# Data provided:
^^^^
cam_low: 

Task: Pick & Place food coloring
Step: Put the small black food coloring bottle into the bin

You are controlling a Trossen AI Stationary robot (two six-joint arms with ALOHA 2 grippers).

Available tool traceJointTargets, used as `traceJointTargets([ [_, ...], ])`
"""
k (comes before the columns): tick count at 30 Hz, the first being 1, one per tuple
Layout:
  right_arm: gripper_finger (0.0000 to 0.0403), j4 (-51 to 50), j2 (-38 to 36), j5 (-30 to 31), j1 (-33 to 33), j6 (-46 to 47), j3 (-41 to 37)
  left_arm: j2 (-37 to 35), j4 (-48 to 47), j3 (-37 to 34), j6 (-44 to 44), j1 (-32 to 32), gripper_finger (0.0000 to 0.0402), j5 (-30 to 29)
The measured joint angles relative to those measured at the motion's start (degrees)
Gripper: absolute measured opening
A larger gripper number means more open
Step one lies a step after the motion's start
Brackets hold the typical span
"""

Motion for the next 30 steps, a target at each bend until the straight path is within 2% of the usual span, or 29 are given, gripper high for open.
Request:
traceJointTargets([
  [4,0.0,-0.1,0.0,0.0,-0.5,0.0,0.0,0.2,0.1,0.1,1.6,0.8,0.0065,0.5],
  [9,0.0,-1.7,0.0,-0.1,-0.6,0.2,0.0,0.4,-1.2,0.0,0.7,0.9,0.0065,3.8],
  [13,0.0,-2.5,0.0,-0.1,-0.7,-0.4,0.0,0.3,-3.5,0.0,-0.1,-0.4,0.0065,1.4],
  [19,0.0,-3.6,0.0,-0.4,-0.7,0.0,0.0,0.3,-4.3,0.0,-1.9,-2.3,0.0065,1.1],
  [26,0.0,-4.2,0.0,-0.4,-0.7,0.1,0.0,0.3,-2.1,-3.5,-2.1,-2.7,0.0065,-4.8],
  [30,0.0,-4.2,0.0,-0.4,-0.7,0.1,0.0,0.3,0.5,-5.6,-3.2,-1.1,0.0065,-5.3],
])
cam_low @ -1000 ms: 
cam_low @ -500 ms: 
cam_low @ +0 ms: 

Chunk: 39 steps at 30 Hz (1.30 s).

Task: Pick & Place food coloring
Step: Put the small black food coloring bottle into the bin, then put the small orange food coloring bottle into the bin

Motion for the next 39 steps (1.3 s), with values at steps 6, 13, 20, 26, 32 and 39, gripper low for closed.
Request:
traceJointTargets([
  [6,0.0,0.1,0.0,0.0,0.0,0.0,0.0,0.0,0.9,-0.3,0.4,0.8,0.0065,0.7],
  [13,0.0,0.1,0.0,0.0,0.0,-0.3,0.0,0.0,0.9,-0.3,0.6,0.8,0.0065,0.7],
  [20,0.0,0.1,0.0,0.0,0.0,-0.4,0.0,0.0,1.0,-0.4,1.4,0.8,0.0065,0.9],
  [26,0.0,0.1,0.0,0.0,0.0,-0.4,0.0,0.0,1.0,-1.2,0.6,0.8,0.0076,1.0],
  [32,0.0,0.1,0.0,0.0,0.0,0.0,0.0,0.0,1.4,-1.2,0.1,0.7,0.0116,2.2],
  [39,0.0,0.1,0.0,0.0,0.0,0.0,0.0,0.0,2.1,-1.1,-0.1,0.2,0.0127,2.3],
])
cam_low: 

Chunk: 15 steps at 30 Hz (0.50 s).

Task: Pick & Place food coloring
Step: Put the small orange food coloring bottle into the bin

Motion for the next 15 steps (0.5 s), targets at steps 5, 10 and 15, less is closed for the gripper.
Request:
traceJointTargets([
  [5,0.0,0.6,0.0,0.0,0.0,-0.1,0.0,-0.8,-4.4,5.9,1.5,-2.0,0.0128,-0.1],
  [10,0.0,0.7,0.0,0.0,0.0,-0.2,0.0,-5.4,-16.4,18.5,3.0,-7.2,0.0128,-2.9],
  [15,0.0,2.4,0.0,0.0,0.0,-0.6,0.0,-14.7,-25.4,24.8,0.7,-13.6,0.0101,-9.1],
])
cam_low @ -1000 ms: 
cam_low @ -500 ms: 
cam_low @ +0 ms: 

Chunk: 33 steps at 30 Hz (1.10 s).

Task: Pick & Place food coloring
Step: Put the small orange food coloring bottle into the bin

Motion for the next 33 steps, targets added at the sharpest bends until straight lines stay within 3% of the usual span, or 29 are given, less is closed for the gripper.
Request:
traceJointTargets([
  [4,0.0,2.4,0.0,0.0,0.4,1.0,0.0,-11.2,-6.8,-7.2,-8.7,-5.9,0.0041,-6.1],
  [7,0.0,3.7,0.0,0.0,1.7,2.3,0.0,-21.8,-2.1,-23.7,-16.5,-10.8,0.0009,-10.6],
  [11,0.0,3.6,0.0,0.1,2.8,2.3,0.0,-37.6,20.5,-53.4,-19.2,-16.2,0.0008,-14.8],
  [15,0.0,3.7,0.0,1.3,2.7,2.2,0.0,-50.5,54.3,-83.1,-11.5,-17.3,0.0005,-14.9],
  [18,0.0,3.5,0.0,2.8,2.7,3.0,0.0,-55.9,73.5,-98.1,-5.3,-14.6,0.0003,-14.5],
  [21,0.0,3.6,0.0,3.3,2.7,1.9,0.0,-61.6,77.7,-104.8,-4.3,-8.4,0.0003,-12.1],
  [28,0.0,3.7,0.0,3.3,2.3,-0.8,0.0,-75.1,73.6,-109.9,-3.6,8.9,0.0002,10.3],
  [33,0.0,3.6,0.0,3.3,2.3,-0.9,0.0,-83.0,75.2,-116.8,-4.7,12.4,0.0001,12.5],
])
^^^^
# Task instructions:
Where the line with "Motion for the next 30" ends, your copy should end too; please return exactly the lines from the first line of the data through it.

# Task solution:
cam_low: 

Task: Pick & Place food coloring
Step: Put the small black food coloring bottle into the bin

You are controlling a Trossen AI Stationary robot (two six-joint arms with ALOHA 2 grippers).

Available tool traceJointTargets, used as `traceJointTargets([ [_, ...], ])`
"""
k (comes before the columns): tick count at 30 Hz, the first being 1, one per tuple
Layout:
  right_arm: gripper_finger (0.0000 to 0.0403), j4 (-51 to 50), j2 (-38 to 36), j5 (-30 to 31), j1 (-33 to 33), j6 (-46 to 47), j3 (-41 to 37)
  left_arm: j2 (-37 to 35), j4 (-48 to 47), j3 (-37 to 34), j6 (-44 to 44), j1 (-32 to 32), gripper_finger (0.0000 to 0.0402), j5 (-30 to 29)
The measured joint angles relative to those measured at the motion's start (degrees)
Gripper: absolute measured opening
A larger gripper number means more open
Step one lies a step after the motion's start
Brackets hold the typical span
"""

Motion for the next 30 steps, a target at each bend until the straight path is within 2% of the usual span, or 29 are given, gripper high for open.

No more work is left in this exercise.